- **The problem**: Transcribe only the last portion of the material: exactly the lines from the one with "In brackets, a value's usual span" through the end, inclusive.

-----

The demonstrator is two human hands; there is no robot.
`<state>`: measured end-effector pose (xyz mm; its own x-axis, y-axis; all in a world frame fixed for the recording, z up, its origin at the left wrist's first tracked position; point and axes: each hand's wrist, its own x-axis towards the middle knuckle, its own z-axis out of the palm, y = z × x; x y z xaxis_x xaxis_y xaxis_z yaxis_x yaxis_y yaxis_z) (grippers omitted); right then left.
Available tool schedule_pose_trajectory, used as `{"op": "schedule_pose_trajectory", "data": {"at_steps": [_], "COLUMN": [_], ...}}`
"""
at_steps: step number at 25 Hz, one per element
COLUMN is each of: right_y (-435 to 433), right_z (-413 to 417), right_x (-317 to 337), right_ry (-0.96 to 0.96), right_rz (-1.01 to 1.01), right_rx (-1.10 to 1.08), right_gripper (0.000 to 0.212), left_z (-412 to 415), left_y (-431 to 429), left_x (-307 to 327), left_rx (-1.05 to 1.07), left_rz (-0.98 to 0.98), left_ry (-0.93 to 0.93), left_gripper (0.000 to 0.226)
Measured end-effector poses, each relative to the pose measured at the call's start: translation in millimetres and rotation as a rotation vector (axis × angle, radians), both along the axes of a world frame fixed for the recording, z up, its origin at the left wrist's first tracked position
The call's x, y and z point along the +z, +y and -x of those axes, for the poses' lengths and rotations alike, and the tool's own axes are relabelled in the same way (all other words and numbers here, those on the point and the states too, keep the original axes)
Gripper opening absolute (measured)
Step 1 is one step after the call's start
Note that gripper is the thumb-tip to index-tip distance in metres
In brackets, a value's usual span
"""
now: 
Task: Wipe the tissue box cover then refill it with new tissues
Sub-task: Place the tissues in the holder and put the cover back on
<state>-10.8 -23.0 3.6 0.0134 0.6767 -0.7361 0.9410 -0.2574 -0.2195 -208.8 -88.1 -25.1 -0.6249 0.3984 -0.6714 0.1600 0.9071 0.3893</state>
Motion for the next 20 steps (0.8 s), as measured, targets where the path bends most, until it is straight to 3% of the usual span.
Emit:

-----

- **Solution**:
In brackets, a value's usual span
"""
now: 
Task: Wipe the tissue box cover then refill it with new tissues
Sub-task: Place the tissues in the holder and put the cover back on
<state>-10.8 -23.0 3.6 0.0134 0.6767 -0.7361 0.9410 -0.2574 -0.2195 -208.8 -88.1 -25.1 -0.6249 0.3984 -0.6714 0.1600 0.9071 0.3893</state>
Motion for the next 20 steps (0.8 s), as measured, targets where the path bends most, until it is straight to 3% of the usual span.
Emit:

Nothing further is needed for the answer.